I went to the World Bank database - and chose 2 files - GDP and Literacy rates. Intuitively I know there may be a correlation. Thus the problem statement is to find the correlation of GDP and Literacy Rates over 60 years for 200 (about) countries.
Here are the links;
http://data.worldbank.org/indicator/NY.GDP.PCAP.CD?view=chart [FOR GDP]
http://data.worldbank.org/indicator/SE.ADT.LITR.ZS?view=chart [FOR LIT]
I got the data in .CSV format and read it after skipping a few lines from the top.
Then, this is the code I started writing;
Lit = read.csv("C:/DIRECTORY/API_SE.ADT.LITR.ZS_DS2_en_csv_v2.csv", skip = 3, header = TRUE, dec = ".")
Gdp = read.csv("C:/DIRECTORY/API_NY.GDP.MKTP.CD_DS2_en_csv_v2.csv", skip = 3, header = TRUE, dec = ".")

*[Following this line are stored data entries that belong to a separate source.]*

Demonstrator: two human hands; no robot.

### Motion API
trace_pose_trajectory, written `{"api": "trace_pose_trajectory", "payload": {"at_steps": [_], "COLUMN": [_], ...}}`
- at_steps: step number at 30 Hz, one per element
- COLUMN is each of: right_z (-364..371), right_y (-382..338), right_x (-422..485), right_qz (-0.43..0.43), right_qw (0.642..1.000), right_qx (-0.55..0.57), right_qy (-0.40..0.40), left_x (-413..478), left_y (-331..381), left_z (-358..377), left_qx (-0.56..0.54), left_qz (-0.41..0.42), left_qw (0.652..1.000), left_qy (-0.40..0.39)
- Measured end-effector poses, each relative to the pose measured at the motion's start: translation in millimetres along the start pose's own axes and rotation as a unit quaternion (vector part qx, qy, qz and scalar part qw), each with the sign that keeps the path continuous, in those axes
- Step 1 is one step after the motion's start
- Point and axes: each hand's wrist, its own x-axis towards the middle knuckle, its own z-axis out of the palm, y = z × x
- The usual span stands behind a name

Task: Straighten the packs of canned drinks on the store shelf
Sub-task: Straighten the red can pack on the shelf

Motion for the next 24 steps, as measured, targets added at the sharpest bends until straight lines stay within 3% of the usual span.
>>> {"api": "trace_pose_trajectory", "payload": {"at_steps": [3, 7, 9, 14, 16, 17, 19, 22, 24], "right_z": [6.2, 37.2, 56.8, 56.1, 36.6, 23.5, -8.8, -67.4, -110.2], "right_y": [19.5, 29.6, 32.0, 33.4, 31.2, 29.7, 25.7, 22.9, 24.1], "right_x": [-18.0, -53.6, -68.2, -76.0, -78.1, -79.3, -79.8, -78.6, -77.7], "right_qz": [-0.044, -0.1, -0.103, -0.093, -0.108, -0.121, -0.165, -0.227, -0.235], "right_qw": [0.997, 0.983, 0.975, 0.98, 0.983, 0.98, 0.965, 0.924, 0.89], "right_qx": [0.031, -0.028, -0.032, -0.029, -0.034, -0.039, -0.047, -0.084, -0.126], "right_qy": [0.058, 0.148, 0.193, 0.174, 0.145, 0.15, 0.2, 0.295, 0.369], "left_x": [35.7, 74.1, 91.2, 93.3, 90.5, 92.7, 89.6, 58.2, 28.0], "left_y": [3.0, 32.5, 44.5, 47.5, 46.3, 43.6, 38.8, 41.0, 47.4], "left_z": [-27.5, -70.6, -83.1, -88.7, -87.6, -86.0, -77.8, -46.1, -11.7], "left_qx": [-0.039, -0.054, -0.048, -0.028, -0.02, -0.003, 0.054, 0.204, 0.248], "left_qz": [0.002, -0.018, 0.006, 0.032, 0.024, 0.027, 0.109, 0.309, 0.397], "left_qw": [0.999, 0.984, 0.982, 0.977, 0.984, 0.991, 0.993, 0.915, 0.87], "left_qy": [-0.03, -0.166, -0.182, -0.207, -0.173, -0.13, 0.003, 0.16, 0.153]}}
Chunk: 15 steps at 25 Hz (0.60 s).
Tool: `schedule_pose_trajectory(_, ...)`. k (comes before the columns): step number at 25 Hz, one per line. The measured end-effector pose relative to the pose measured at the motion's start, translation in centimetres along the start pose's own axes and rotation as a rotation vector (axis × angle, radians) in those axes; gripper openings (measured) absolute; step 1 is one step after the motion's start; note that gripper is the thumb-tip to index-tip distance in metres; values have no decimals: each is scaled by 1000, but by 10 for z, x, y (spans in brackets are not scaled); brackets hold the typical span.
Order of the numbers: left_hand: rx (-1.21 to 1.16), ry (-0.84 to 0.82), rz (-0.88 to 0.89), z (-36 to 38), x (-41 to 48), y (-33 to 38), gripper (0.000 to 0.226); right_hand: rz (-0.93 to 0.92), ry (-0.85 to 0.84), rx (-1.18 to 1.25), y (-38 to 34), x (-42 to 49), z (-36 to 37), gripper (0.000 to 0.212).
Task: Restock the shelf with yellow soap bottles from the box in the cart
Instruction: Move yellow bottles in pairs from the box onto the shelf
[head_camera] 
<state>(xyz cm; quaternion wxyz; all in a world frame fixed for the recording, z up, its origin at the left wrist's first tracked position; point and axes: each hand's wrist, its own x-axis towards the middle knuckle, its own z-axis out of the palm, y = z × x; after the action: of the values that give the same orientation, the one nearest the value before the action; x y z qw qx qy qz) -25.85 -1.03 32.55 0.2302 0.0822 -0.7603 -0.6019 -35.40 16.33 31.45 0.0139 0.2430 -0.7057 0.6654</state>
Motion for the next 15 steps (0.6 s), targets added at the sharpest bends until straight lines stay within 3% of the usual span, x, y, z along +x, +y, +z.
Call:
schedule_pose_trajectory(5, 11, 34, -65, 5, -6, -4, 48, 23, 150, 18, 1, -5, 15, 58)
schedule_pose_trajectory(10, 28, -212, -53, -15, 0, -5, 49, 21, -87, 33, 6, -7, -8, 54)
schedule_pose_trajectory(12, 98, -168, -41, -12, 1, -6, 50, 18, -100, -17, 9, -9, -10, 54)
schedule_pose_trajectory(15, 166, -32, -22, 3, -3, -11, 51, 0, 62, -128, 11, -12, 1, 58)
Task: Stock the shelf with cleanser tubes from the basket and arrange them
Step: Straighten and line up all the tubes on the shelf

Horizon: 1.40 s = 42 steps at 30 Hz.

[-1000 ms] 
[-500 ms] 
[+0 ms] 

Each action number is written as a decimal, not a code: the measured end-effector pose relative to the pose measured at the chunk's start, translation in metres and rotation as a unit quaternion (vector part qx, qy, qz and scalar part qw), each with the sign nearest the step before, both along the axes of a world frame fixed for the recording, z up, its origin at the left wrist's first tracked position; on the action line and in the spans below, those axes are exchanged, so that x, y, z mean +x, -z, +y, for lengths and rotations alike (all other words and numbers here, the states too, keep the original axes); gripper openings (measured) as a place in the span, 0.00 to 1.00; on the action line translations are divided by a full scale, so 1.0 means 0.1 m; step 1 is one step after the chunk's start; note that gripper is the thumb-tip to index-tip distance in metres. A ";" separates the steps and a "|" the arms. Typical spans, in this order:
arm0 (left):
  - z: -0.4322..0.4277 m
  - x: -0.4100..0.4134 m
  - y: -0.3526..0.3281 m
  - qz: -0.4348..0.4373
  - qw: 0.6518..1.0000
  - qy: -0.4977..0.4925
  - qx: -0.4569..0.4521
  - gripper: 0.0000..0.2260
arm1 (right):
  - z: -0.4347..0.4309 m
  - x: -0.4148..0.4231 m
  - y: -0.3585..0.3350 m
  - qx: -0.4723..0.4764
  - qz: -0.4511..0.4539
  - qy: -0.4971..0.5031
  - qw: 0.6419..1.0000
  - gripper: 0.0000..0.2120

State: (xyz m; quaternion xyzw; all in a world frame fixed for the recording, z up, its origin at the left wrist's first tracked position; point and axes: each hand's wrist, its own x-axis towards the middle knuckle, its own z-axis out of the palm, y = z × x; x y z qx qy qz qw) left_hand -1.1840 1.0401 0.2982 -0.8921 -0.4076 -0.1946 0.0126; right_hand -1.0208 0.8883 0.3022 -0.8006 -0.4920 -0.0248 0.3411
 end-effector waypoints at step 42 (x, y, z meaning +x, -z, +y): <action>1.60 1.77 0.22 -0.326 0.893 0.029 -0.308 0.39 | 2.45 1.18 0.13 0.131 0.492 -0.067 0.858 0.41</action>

#creating a list of variables for each different year
#Without initializing the variables here, the code below did not work
for (i in 5:62)
{
assign(paste0("year", i), 0*i)
}
#running a loop for all the values of each dataset
#The desired result of this in 55 vectors (1 for each year) of some length
(as there are many missing values) which have in them values of gdp and lit
of the same country in the same row
for (y in 5:62){
for (c in 1:264){
#checking if values are available as many values are missing
q = is.na(Gdp[c,y])
r = is.na(Lit[c,y])
#now we will assign the values to the specific year
assign(paste0("year", y), c(Gdp[c,y], Lit[c,y]))
}}
What I get from this is a 55 vectors (titles year1 to year55) with 2 values in each.
I understand that what is happening is for each vector, only the last coexisting values are set (the ones before are replaced by the next and so on and so forth till the last).
Now, What would be ideal, is a way to grow the year vector so that it contains all the coexisting (i.e. when a country, for a given year, has both gdp and lit values) values for a given year.